>>>

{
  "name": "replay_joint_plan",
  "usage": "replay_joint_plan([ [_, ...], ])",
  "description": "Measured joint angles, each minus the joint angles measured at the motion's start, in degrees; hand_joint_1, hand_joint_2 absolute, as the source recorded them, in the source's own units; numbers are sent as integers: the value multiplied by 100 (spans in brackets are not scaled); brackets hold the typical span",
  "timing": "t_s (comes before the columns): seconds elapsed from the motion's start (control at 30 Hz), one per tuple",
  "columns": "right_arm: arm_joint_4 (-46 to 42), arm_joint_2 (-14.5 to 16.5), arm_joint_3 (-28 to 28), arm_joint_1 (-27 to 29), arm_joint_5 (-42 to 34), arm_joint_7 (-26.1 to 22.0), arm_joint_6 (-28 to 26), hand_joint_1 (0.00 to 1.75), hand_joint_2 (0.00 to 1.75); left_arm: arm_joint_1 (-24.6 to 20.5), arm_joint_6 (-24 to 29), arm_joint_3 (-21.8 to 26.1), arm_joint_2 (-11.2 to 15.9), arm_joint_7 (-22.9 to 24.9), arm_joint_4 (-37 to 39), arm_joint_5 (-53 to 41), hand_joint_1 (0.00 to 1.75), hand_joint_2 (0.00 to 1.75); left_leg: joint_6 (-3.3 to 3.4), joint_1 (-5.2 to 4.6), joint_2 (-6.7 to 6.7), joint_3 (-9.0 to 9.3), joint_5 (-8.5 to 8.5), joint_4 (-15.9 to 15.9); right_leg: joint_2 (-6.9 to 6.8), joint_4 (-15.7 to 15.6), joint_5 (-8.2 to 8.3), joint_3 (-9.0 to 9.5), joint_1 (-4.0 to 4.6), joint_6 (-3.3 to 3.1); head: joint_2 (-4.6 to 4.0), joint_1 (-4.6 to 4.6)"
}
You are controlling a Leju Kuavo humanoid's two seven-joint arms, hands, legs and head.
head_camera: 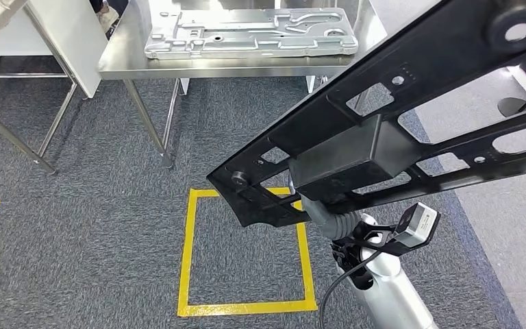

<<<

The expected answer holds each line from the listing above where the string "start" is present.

  "description": "Measured joint angles, each minus the joint angles measured at the motion's start, in degrees; hand_joint_1, hand_joint_2 absolute, as the source recorded them, in the source's own units; numbers are sent as integers: the value multiplied by 100 (spans in brackets are not scaled); brackets hold the typical span",
  "timing": "t_s (comes before the columns): seconds elapsed from the motion's start (control at 30 Hz), one per tuple",

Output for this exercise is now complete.